Your goal — From the data that follows, report how many lines hold the string "written", giving only the number.

[Items from a dataset]
..............................

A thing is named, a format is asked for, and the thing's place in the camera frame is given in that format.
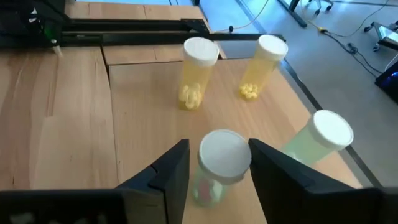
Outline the yellow medicine bottle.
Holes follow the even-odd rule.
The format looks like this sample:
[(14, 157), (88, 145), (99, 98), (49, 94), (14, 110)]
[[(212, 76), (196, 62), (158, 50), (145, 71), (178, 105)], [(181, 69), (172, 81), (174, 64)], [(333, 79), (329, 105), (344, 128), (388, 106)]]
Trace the yellow medicine bottle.
[(239, 94), (245, 100), (255, 100), (265, 87), (279, 62), (287, 55), (289, 48), (280, 38), (266, 34), (256, 42), (254, 56), (248, 62), (239, 84)]
[(219, 56), (218, 46), (203, 37), (192, 37), (183, 43), (183, 63), (178, 101), (185, 110), (197, 109)]

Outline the teal bottle with red pill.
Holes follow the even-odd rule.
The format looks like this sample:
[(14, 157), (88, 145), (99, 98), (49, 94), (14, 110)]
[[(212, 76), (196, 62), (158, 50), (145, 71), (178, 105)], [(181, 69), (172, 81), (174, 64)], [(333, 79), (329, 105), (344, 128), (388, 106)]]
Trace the teal bottle with red pill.
[(201, 140), (193, 178), (193, 198), (202, 207), (220, 202), (229, 186), (244, 179), (252, 155), (247, 141), (228, 129), (214, 130)]

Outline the small wheeled cart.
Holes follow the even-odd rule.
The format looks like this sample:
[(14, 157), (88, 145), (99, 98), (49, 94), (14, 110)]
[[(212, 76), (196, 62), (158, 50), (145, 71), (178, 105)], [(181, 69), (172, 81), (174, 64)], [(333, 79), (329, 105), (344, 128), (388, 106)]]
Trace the small wheeled cart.
[(380, 46), (398, 51), (398, 21), (389, 26), (384, 26), (378, 22), (372, 22), (363, 29), (363, 32), (369, 32), (372, 28), (375, 29), (378, 36), (378, 41), (373, 47), (373, 52), (377, 52)]

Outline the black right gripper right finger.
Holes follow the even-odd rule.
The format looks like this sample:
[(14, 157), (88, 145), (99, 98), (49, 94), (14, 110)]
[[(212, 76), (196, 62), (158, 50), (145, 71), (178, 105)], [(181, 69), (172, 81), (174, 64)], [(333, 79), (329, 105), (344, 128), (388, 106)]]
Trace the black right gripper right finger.
[(362, 191), (251, 138), (251, 177), (268, 224), (370, 224)]

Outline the teal medicine bottle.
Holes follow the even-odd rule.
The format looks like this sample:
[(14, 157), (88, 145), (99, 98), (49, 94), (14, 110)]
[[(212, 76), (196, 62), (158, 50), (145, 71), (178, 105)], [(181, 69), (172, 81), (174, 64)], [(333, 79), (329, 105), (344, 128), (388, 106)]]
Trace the teal medicine bottle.
[(330, 110), (318, 110), (281, 151), (299, 162), (312, 166), (334, 151), (349, 146), (354, 133), (349, 123)]

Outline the wooden shelf with black legs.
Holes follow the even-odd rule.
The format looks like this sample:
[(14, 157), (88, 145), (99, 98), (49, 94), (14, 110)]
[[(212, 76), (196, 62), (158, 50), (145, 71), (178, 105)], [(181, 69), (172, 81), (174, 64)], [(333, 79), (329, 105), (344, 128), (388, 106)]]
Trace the wooden shelf with black legs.
[[(217, 62), (201, 106), (191, 111), (178, 109), (180, 63), (111, 67), (120, 179), (126, 180), (138, 173), (181, 139), (190, 141), (193, 172), (200, 141), (214, 129), (230, 129), (280, 148), (304, 127), (310, 113), (280, 72), (274, 72), (271, 87), (256, 102), (245, 102), (235, 94), (237, 91), (233, 90), (237, 90), (238, 76), (245, 64), (244, 60)], [(315, 168), (348, 185), (360, 186), (337, 152), (316, 164)], [(192, 200), (187, 201), (184, 224), (266, 223), (249, 174), (232, 186), (215, 208), (199, 208)], [(312, 223), (363, 223), (353, 216), (358, 214), (350, 214), (349, 207), (326, 209), (325, 215), (321, 215), (317, 207), (310, 209)]]

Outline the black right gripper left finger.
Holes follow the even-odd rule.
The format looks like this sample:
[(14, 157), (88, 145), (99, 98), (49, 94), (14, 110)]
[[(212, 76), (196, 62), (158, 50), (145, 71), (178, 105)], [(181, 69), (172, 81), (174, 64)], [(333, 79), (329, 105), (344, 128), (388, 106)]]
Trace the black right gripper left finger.
[(182, 224), (190, 176), (190, 142), (182, 139), (117, 186), (128, 224)]

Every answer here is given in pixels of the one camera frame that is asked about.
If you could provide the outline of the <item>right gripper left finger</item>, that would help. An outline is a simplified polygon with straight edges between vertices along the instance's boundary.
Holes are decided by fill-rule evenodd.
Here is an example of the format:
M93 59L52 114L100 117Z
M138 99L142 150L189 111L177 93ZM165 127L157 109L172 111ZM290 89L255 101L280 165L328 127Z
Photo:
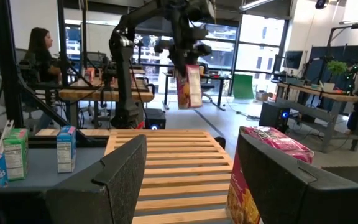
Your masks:
M53 224L131 224L145 173L138 135L47 191Z

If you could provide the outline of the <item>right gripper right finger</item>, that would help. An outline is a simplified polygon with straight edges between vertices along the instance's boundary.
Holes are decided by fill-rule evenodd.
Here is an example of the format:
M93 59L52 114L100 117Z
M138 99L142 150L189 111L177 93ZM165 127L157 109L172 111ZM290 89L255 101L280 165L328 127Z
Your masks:
M264 224L358 224L358 166L318 168L246 134L237 151Z

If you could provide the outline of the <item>pink Raisin Bran cereal box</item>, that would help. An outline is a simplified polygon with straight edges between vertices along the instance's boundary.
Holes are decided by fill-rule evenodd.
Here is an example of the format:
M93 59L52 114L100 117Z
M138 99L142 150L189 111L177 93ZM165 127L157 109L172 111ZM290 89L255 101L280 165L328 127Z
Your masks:
M311 164L314 152L279 130L266 126L241 126L239 134L247 134L279 151ZM238 154L234 156L226 213L233 224L264 224L250 189L243 177Z
M174 70L177 84L177 100L179 109L202 107L202 91L200 83L200 66L186 65L185 76Z

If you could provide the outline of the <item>wooden slatted shelf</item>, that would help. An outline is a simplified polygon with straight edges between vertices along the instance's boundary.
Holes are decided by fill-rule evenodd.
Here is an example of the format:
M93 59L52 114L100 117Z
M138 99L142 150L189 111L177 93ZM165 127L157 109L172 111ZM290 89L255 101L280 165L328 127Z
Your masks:
M147 138L145 176L133 224L212 223L224 206L232 160L205 130L114 130L105 152Z

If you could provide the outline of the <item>green Apple Jacks cereal box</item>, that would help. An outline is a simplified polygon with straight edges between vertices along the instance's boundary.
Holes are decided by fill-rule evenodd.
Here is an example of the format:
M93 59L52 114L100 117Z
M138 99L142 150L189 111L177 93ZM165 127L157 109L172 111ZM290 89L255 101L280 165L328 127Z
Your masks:
M28 130L12 129L3 139L4 156L6 160L9 181L23 180L27 177L29 164Z

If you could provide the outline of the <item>black office desk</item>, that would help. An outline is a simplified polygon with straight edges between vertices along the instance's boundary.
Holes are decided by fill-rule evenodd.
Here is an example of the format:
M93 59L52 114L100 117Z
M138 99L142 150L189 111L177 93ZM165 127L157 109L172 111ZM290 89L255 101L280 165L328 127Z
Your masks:
M163 103L164 109L169 110L170 108L168 105L168 79L173 78L173 71L170 70L169 72L164 72L163 74L165 75L165 89L164 89L164 99L163 99L162 103ZM210 73L210 74L202 75L201 79L205 80L205 82L201 84L202 96L207 97L209 99L209 102L212 103L214 106L216 106L221 111L226 111L226 109L225 109L226 105L224 103L221 103L221 99L223 96L224 81L231 80L231 78L229 78L228 76L218 75L217 73ZM207 94L208 90L212 90L214 88L214 86L209 83L210 80L218 80L219 81L218 99L217 99L216 103L213 101L212 96Z

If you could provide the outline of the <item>green panel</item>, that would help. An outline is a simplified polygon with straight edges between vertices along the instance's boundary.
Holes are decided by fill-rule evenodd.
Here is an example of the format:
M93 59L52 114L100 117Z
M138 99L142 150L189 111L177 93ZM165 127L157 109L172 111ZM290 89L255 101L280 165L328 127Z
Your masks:
M233 95L238 100L253 100L253 76L251 75L234 75Z

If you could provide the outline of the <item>black computer tower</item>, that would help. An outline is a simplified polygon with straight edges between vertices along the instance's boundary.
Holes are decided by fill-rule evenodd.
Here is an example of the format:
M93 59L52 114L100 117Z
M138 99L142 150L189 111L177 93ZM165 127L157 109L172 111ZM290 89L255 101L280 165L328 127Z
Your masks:
M157 108L146 108L145 109L145 128L146 129L165 129L166 117L165 112Z
M259 126L267 126L285 133L288 129L290 108L276 102L264 102L259 116Z

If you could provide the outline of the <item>grey table mat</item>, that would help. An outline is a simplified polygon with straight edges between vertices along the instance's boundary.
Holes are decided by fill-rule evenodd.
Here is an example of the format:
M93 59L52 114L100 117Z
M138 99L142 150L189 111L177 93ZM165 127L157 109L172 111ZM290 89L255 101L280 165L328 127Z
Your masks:
M92 186L92 175L83 171L104 156L104 148L79 148L76 150L75 170L71 173L57 172L56 149L29 149L27 151L27 176L8 183L3 190L14 187L51 187L64 189L87 189Z

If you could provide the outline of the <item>wooden background table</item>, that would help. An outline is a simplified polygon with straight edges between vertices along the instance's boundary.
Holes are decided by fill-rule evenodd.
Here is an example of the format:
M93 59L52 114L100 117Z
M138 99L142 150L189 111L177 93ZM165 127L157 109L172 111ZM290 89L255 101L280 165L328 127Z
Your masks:
M70 85L69 89L58 91L59 97L65 101L119 101L117 82L111 85L112 90L101 90L102 81L95 79L93 87L88 86L83 80L78 80ZM134 101L151 102L154 99L155 86L148 84L143 78L137 78L136 84L132 84L132 99Z

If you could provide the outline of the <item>black monitor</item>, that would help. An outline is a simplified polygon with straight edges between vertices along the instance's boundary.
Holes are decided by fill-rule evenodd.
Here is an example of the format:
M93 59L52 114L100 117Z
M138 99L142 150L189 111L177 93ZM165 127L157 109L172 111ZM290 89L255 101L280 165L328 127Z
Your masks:
M283 58L283 67L299 69L303 51L287 51Z

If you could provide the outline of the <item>long wooden workbench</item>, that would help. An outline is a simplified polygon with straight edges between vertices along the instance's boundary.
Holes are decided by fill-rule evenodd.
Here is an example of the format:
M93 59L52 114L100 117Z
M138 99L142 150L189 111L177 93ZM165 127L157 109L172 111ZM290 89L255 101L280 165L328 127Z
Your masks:
M337 118L340 114L341 108L343 108L346 103L358 103L358 96L344 95L334 91L325 92L322 90L313 89L310 86L298 86L287 83L278 83L277 87L278 89L275 100L277 103L289 107L302 115L308 115L326 123L324 126L318 123L302 121L300 118L291 116L291 119L294 119L296 122L305 124L323 134L322 145L319 149L321 152L330 151L328 146L332 140L350 140L350 150L358 150L358 124L355 131L351 134L343 134L335 130ZM307 93L312 96L312 99L319 99L320 101L332 100L333 106L330 110L327 111L313 105L308 106L306 103L302 103L300 101L291 101L289 100L289 93L292 90L297 90L300 93Z

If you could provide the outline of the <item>dark partition panel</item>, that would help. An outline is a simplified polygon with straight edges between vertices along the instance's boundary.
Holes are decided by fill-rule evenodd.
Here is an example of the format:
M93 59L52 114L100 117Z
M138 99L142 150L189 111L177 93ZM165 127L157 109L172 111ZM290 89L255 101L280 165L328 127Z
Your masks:
M333 82L335 87L342 90L348 90L352 84L352 78L347 78L345 74L331 75L324 57L326 56L327 47L313 47L310 58L313 59L306 71L306 79L312 84L318 84L319 80L323 83ZM358 62L358 45L332 46L328 56L333 60L344 62L347 66L354 65Z

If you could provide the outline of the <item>green potted plant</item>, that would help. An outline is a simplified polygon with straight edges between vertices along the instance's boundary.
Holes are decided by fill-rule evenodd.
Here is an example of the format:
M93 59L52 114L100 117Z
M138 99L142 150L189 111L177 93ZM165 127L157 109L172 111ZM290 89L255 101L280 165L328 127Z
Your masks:
M331 75L341 75L347 71L347 64L337 60L331 60L327 63L328 70Z

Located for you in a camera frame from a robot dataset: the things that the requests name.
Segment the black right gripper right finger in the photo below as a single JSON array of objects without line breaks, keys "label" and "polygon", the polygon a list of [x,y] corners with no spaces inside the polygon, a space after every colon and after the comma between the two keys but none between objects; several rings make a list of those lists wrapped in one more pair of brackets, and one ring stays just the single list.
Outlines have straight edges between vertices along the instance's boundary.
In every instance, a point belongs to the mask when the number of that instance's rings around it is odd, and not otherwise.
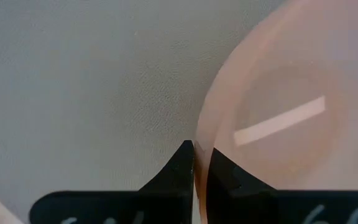
[{"label": "black right gripper right finger", "polygon": [[277,190],[213,150],[208,224],[358,224],[356,190]]}]

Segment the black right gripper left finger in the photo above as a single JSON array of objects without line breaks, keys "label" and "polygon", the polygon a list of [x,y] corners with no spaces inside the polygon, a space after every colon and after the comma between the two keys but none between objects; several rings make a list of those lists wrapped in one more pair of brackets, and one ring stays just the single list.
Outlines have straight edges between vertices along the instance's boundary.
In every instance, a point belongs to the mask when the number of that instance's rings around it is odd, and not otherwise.
[{"label": "black right gripper left finger", "polygon": [[139,190],[58,191],[38,199],[30,224],[191,224],[195,153],[183,141]]}]

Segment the translucent pink bowl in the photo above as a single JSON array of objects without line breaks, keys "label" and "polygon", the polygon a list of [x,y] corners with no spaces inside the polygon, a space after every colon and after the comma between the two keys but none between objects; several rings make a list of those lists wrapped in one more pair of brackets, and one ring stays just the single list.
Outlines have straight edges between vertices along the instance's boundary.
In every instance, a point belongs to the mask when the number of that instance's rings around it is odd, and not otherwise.
[{"label": "translucent pink bowl", "polygon": [[225,61],[196,129],[202,224],[214,149],[277,190],[358,191],[358,0],[288,0]]}]

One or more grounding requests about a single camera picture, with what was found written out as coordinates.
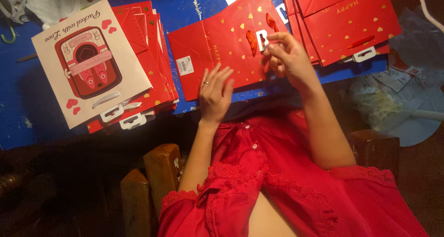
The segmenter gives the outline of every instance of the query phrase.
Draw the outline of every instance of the stack of gift bags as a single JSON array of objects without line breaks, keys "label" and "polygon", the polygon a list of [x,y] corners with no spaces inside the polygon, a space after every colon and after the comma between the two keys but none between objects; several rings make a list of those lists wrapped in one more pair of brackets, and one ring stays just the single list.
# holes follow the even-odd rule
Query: stack of gift bags
[{"label": "stack of gift bags", "polygon": [[119,116],[114,114],[109,120],[100,117],[88,123],[90,133],[115,122],[120,122],[124,129],[132,128],[131,124],[125,127],[125,120],[131,121],[134,115],[140,114],[145,116],[143,121],[153,120],[160,111],[175,109],[179,101],[171,75],[160,13],[152,8],[151,1],[112,7],[112,11],[153,88],[128,101],[128,104],[140,103],[139,107],[124,110]]},{"label": "stack of gift bags", "polygon": [[176,108],[160,14],[102,0],[34,36],[68,127],[132,129]]},{"label": "stack of gift bags", "polygon": [[390,0],[284,0],[293,35],[312,64],[361,62],[389,53],[401,34]]}]

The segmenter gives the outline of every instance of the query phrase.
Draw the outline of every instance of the paint-stained table surface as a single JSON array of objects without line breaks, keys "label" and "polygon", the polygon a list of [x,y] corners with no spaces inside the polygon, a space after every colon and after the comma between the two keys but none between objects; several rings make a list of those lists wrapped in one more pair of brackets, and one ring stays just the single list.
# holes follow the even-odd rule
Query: paint-stained table surface
[{"label": "paint-stained table surface", "polygon": [[[135,3],[145,0],[108,0],[111,6]],[[206,19],[219,13],[227,6],[225,0],[151,0],[153,8],[161,14],[164,33],[190,25],[199,19]],[[282,0],[272,0],[275,6]],[[22,63],[15,61],[21,57],[35,53],[31,37],[42,31],[41,25],[28,22],[14,25],[18,36],[13,44],[0,41],[0,147],[11,149],[35,143],[42,143],[58,138],[86,134],[86,126],[78,126],[72,130],[63,117],[56,97],[46,78],[38,58]],[[0,34],[6,38],[10,35],[7,24],[0,24]],[[173,78],[180,95],[180,102],[174,114],[196,109],[196,101],[185,102],[172,60],[171,49],[167,42]],[[347,79],[360,75],[385,70],[386,56],[379,55],[361,64],[331,64],[325,68],[317,68],[322,83]],[[261,96],[295,93],[285,80],[270,78],[235,90],[233,102],[258,98]]]}]

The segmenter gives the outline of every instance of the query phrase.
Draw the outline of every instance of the red satin ribbon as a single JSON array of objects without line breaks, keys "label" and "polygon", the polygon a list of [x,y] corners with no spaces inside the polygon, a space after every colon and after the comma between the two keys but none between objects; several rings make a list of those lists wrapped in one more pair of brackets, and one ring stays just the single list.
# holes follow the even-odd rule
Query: red satin ribbon
[{"label": "red satin ribbon", "polygon": [[247,31],[247,40],[250,43],[251,51],[253,53],[253,57],[256,56],[256,52],[258,50],[258,39],[256,38],[256,34],[250,30]]},{"label": "red satin ribbon", "polygon": [[274,29],[274,32],[279,32],[279,29],[278,29],[278,27],[276,26],[276,22],[274,21],[274,19],[271,18],[271,16],[270,16],[268,13],[266,13],[265,16],[266,16],[266,20],[267,20],[267,24],[268,24],[268,26],[269,26],[271,29]]}]

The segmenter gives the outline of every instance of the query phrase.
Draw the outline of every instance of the wooden chair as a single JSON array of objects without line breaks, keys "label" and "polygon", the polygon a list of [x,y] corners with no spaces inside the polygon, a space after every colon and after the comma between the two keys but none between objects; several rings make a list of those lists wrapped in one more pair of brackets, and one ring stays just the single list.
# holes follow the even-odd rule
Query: wooden chair
[{"label": "wooden chair", "polygon": [[[347,134],[358,165],[389,169],[398,174],[399,138],[373,130]],[[179,147],[163,144],[143,156],[146,176],[138,169],[120,182],[127,237],[156,236],[162,199],[177,190],[182,170]]]}]

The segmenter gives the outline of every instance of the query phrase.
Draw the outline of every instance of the finger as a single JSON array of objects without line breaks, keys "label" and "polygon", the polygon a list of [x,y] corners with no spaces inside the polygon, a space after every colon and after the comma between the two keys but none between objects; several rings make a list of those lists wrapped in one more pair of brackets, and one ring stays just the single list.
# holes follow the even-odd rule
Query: finger
[{"label": "finger", "polygon": [[230,75],[232,75],[234,72],[233,69],[224,70],[220,73],[220,75],[217,77],[217,79],[214,82],[214,88],[213,92],[217,94],[222,94],[222,87],[225,80],[227,80]]},{"label": "finger", "polygon": [[278,78],[284,78],[285,77],[285,66],[278,66],[277,69],[274,71],[274,74]]},{"label": "finger", "polygon": [[211,81],[211,79],[213,78],[213,76],[216,75],[216,73],[217,73],[217,72],[219,71],[219,69],[221,68],[221,65],[222,65],[222,64],[218,63],[218,64],[213,68],[213,70],[210,71],[210,73],[208,74],[207,79],[205,80],[205,82],[209,82],[209,81]]},{"label": "finger", "polygon": [[208,68],[205,68],[203,71],[202,81],[200,83],[200,92],[203,92],[203,85],[204,85],[205,80],[207,79],[207,76],[208,76]]},{"label": "finger", "polygon": [[270,69],[277,70],[278,69],[279,60],[276,57],[271,57],[270,59]]},{"label": "finger", "polygon": [[[287,46],[284,42],[282,41],[277,41],[275,43],[273,43],[274,45],[277,45],[278,47],[282,48],[282,49],[286,49]],[[268,48],[265,48],[264,52],[262,53],[265,57],[268,57],[271,55],[270,51],[268,50]]]},{"label": "finger", "polygon": [[218,82],[218,77],[220,75],[222,75],[224,72],[228,71],[229,69],[230,69],[230,67],[225,67],[211,77],[211,79],[208,81],[209,84],[208,84],[207,88],[205,89],[206,94],[209,94],[214,90],[214,86]]},{"label": "finger", "polygon": [[234,79],[230,79],[224,87],[222,96],[225,99],[228,99],[228,101],[231,103],[231,96],[233,95],[233,86],[234,86]]},{"label": "finger", "polygon": [[291,56],[281,47],[275,44],[268,44],[267,48],[273,57],[279,58],[285,64],[290,63]]},{"label": "finger", "polygon": [[286,44],[297,44],[298,41],[289,32],[275,32],[267,36],[267,40],[281,40]]}]

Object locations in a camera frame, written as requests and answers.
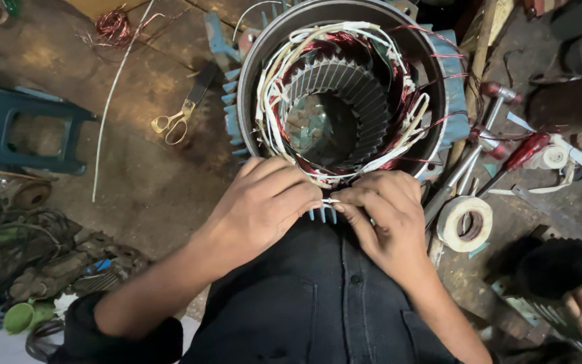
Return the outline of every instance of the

..............................

Answer below — 2